WHAT THE TASK REQUIRES:
Exact reproduction required: the lines below from the line with "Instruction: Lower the" to the line with "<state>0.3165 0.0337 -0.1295", both ends included, and no others.

SUPPLIED DATA:
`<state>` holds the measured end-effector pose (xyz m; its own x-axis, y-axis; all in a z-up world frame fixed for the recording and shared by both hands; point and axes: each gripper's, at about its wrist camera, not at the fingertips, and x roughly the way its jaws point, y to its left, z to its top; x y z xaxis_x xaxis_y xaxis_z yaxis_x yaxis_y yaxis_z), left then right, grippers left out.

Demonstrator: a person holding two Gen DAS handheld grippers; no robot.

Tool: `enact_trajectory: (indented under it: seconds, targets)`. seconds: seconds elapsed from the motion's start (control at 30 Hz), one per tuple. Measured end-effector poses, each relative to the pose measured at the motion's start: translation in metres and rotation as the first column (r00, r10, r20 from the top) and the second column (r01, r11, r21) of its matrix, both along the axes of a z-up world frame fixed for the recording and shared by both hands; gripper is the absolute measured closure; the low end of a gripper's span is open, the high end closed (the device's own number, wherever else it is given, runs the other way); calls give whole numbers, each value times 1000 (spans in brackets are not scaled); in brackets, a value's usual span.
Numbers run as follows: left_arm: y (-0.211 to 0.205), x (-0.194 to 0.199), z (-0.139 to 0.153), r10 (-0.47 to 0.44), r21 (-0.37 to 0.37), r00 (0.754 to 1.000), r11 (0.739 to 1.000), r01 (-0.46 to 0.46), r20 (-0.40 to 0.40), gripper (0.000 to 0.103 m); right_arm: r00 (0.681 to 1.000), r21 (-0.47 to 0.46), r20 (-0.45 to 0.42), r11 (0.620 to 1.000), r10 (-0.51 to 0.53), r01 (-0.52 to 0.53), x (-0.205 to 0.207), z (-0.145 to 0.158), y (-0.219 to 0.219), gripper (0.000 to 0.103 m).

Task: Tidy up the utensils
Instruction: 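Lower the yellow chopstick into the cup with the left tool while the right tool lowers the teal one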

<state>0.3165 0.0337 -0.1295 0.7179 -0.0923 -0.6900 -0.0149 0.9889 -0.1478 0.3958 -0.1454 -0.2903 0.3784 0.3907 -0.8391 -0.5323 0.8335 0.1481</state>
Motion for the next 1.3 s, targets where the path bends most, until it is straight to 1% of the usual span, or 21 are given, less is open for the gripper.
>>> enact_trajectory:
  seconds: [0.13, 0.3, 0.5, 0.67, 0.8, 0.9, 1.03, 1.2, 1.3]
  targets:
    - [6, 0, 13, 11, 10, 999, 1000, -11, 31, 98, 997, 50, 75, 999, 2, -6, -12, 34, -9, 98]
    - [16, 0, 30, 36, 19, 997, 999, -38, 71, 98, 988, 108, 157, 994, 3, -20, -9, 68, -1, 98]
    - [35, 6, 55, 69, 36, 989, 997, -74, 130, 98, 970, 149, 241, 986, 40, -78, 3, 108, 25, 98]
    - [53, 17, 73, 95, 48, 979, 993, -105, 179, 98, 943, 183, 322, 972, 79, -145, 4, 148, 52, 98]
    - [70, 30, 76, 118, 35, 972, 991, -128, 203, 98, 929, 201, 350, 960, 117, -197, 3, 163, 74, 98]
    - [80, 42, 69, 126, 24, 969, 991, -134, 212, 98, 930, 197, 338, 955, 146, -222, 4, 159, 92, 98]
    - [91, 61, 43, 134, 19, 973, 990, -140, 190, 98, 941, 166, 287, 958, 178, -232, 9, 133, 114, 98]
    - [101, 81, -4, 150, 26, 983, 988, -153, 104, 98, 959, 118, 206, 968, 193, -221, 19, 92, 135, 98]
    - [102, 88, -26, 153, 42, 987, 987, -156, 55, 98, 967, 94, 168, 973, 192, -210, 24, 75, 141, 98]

ANSWER TO THIS EXERCISE:
Instruction: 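Lower the yellow chopstick into the cup with the left tool while the right tool lowers the teal one
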
<state>0.3165 0.0337 -0.1295 0.7179 -0.0923 -0.6900 -0.0149 0.9889 -0.1478 0.3958 -0.1454 -0.2903 0.3784 0.3907 -0.8391 -0.5323 0.8335 0.1481</state>

Nothing further remains to be added to the answer.